27 Different Types of Pull Ups on my PVC Home Gym

Written By: Todd Kuslikis
October 24, 2021

Recently, I pulled out my full PVC home gym and thought I’d do a bunch of pull-ups.

Pull-ups are a great way to develop upper body strength, especially in your lats and biceps. Yet did you know that there were so many different types of them?

I created the video below as an example of all the different types of pull-ups that you can do. It’s great to vary them up because each one targets your biceps and back muscles in a slightly different way.

Below you will find 27 (actually 28 but I counted wrong in the video) different types of pull-ups. There are actually quite a few more such as clap pull-ups, pull-ups where you adjust your hand position each time, etc. I’m still not 100% comfortable with doing extreme calisthenics on my PVC gym (for safety reasons) so I didn’t try them.

I am definitely looking to invest a bit of money in a new metal calisthenics gym but haven’t taken the time to do so.

The Pull-Ups

Below, you will find a full list of the exercises going from easiest to hardest just like in the video.


1. Incline Pull Up

The incline pull up is a great beginner pull up to do that will help you work your way up to a full pull up.

If you don’t have a pvc gym like I do you can just as easily use your normal pull up bar but put your feet on a chair.

2. Decline Pull Up

This is a great pull up to work the middle part of your back called your rhomboids.

This exercise is much harder if you don’t have a pvc gym but is still doable if you have a drop ceiling and can put your feet on one of the wood panels in your ceiling.

Knee health score 3

3. Cable Pull Up

This is one of my favorite beginner pull up exercises because the instability of the cables make you recruit more of your stabilizer muscles.

If you don’t have a pvc gym you can alway purchase some TRX  Suspension Cables.

4. Assisted Vertical Grip Pull Up 

I love this exercise! I have no idea how you would practice it without having a pvc gym but if you can find a way please let me know.

The reason why I like it so much is because it strengthens your grip strength like no other pull up I know.

5. Kipping Pull Up

The Kipping Pull Up requires you to use momentum in order to get your chin above the bar. It is by no means as hard as a normal pull up however it is a great transition move to help you work up toward a standard pull up.

I also like to use this exercise after doing normal pull ups to help fatigue the muscle even further.

6. Reverse Pull Up (Chin Up)

I’m not sure if you normally call this a “pull up” per se but I did just for the sake of this video.

Place your hands in a reverse position (palms facing you) and do the normal pull up.
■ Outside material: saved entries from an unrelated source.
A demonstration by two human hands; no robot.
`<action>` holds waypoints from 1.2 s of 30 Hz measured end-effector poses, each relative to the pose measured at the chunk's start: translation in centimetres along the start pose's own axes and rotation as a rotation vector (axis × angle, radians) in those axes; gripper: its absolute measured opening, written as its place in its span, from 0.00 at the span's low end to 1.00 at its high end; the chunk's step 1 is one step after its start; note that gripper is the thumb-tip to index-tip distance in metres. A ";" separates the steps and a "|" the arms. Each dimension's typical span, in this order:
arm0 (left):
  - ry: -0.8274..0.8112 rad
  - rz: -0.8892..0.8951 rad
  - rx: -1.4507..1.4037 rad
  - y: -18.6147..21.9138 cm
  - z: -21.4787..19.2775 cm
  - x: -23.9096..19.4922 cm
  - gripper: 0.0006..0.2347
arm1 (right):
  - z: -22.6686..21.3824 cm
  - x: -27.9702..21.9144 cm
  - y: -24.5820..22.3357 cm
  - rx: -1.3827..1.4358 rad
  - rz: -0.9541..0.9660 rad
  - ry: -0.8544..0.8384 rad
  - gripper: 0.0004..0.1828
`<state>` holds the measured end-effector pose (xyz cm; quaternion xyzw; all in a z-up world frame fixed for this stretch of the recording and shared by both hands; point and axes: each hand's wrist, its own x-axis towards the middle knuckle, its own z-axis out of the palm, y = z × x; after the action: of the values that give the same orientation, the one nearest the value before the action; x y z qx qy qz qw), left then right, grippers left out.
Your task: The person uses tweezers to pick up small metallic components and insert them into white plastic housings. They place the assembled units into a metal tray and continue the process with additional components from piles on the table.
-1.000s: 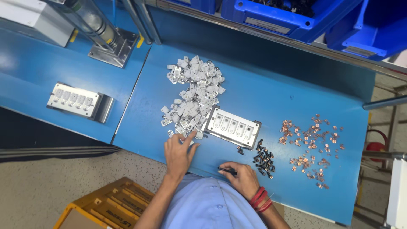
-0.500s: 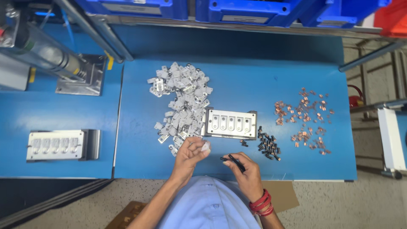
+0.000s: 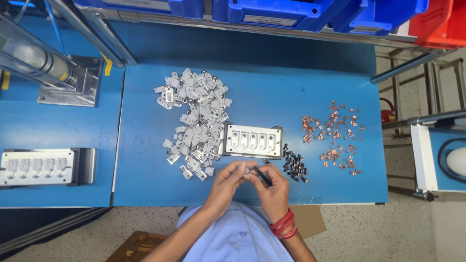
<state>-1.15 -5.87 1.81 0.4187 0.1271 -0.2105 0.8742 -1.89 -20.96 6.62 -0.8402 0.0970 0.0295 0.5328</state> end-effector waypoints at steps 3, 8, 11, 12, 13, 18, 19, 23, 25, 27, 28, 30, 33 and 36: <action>-0.106 0.030 0.147 0.3 0.5 -0.5 0.15 | -0.9 1.1 1.4 0.104 -0.006 -0.064 0.07; 0.095 0.300 0.714 1.3 1.9 -1.5 0.11 | -4.2 2.0 1.7 -0.148 -0.512 -0.215 0.07; 0.220 0.229 0.851 1.5 2.9 -1.9 0.12 | -6.2 0.7 0.5 -0.186 -0.404 -0.306 0.09; 0.244 0.251 0.875 1.7 3.1 -2.2 0.12 | -6.6 -0.1 0.0 -0.143 -0.475 -0.271 0.08; 0.268 0.271 0.899 1.8 3.2 -2.5 0.12 | -6.9 -1.0 -0.5 -0.098 -0.545 -0.236 0.08; 0.265 0.317 0.918 1.9 3.3 -2.4 0.13 | -5.4 -0.2 -1.2 -0.048 -0.658 -0.283 0.11; 0.255 0.326 0.918 1.9 3.1 -2.4 0.14 | -4.7 0.4 -1.2 -0.074 -0.675 -0.296 0.12; 0.152 0.323 0.991 2.9 1.5 -3.1 0.14 | -3.9 0.2 -1.2 -0.151 -0.748 -0.296 0.13; 0.089 0.474 1.055 3.9 0.9 -2.3 0.14 | -4.2 -0.3 -1.3 -0.110 -0.674 -0.228 0.12; 0.136 0.292 1.085 5.1 0.3 -1.2 0.13 | -4.1 -1.0 -1.4 -0.081 -0.602 -0.175 0.11; 0.156 0.199 1.100 5.7 0.1 -0.3 0.14 | -4.0 -1.2 -1.4 -0.077 -0.567 -0.148 0.10; 0.175 0.382 1.157 6.5 0.0 1.9 0.13 | -3.7 -1.2 -1.3 -0.073 -0.512 -0.104 0.10; 0.172 0.569 1.262 7.4 -0.2 5.0 0.14 | -3.1 -1.5 -1.0 -0.076 -0.466 -0.045 0.11; 0.121 0.588 1.302 7.2 -0.4 6.5 0.17 | -3.5 -2.4 -0.1 -0.116 -0.418 0.032 0.11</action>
<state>8.01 -3.20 3.82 0.8831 -0.0943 0.0240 0.4590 -4.46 -23.72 8.57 -0.8715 -0.0728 -0.0897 0.4766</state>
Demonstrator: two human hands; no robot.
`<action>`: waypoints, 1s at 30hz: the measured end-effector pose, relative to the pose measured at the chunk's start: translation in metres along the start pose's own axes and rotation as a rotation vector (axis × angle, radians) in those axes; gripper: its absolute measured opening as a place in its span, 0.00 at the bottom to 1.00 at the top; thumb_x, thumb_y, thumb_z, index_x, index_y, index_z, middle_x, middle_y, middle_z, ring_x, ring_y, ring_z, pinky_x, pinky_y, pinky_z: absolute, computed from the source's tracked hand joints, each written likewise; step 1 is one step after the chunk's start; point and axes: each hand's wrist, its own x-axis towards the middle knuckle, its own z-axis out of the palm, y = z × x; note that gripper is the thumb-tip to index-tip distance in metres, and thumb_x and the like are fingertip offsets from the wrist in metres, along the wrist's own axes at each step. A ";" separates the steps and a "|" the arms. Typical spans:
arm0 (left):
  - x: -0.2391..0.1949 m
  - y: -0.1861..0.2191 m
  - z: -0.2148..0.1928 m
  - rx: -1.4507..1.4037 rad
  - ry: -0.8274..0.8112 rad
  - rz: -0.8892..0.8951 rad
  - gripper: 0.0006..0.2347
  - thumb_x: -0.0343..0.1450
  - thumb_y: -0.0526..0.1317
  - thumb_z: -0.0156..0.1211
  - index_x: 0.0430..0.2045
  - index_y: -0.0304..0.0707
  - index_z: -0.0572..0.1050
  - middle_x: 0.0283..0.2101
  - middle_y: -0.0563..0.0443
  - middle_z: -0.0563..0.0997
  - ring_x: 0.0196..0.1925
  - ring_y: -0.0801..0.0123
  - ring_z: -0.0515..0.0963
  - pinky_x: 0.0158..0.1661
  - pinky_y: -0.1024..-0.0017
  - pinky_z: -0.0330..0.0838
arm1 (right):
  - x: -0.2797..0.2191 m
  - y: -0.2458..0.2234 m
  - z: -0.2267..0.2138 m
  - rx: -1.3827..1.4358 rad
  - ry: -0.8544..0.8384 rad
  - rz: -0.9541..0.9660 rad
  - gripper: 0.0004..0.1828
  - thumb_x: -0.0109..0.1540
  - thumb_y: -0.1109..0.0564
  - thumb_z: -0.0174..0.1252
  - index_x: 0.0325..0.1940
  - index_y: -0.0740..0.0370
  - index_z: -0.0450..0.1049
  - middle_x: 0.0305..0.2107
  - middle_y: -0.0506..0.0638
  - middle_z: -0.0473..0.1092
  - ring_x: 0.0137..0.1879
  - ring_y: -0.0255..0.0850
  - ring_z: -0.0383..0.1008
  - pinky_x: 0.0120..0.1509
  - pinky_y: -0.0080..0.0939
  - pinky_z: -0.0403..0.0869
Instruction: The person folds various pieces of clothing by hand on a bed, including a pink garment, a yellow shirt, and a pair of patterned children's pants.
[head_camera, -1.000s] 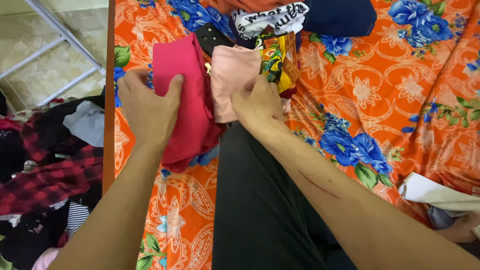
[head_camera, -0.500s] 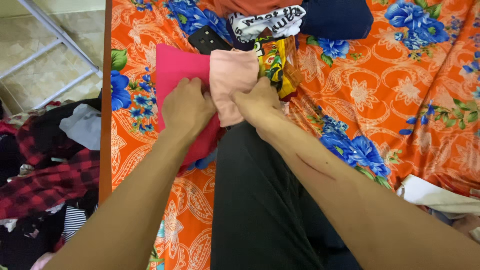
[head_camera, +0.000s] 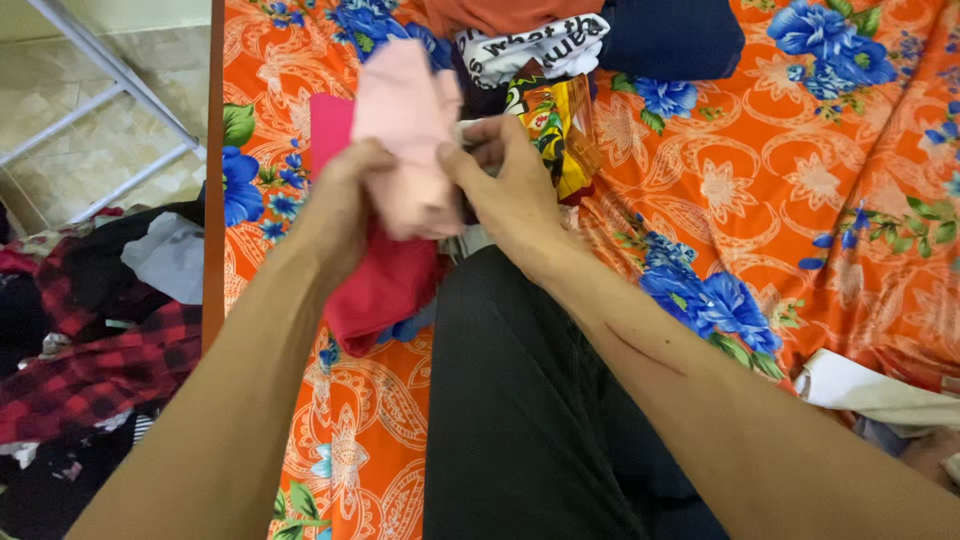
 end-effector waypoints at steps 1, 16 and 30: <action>-0.001 0.004 -0.008 -0.001 0.003 0.000 0.17 0.58 0.45 0.56 0.37 0.40 0.76 0.28 0.54 0.78 0.28 0.63 0.81 0.24 0.65 0.76 | -0.002 -0.003 0.000 0.000 -0.003 0.000 0.26 0.59 0.39 0.60 0.54 0.57 0.72 0.39 0.52 0.77 0.50 0.52 0.80 0.53 0.52 0.75; -0.017 -0.019 -0.015 1.032 0.710 0.491 0.32 0.66 0.56 0.70 0.54 0.32 0.65 0.49 0.31 0.70 0.51 0.29 0.76 0.48 0.40 0.72 | -0.001 0.018 0.005 -0.340 -0.025 0.129 0.26 0.59 0.42 0.57 0.58 0.52 0.66 0.54 0.55 0.62 0.63 0.56 0.70 0.61 0.58 0.71; 0.038 -0.111 -0.013 1.888 0.736 0.766 0.28 0.79 0.56 0.38 0.73 0.44 0.64 0.76 0.42 0.54 0.75 0.45 0.56 0.65 0.35 0.54 | -0.011 0.002 0.002 -0.325 0.004 0.032 0.20 0.58 0.49 0.51 0.53 0.56 0.69 0.54 0.53 0.64 0.63 0.47 0.66 0.65 0.47 0.64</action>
Its a great exercise for really honing in on your biceps.

7. Traditional Pull Up

Oh yes, and we here we get to the classic pull up. This is a tried-and-true exercise for developing both bicep and lat strength.

If I could only choose one exercise to work my upper body this may easily be it.

8. Combo Grip Pull Up

With this pull up you adjust your hand placement so that one is facing toward you and the other is facing away from you.

If you do choose to do this style of pull up make sure you alternate your hand placement because the hand that is facing toward you will give you more of a bicep workout and the one that is facing away from you will give you more of a lat workout.

9. Close Grip Pull Up

This is a great exercise because it will target your lats in a slightly different way.

Make sure that you keep your hands in as close as you can. I bet you will feel this pull up in your biceps as much as you do in the normal chin up exercise.

10. Commando Pull Up

The Commando Pull Up is a fun exercise to do that targets your biceps. I once tried to do these on my P90X bar and I slammed my head into one of the screws that was jetting out of the bar so if you have one of those than you will definitely want to watch out. Otherwise, have fun with this one. How could you NOT like an exercise that starts with the word “Commando”? 😉

11. Eccentric Pull Up

It has been shown that when you put tension on the muscle in the eccentric part of the movement it tears muscle tissue more effectively.

For this pull up first get up to the “up position” and then lower yourself down for a count of 5 or 10 seconds. The longer you are under “time under tension” the better.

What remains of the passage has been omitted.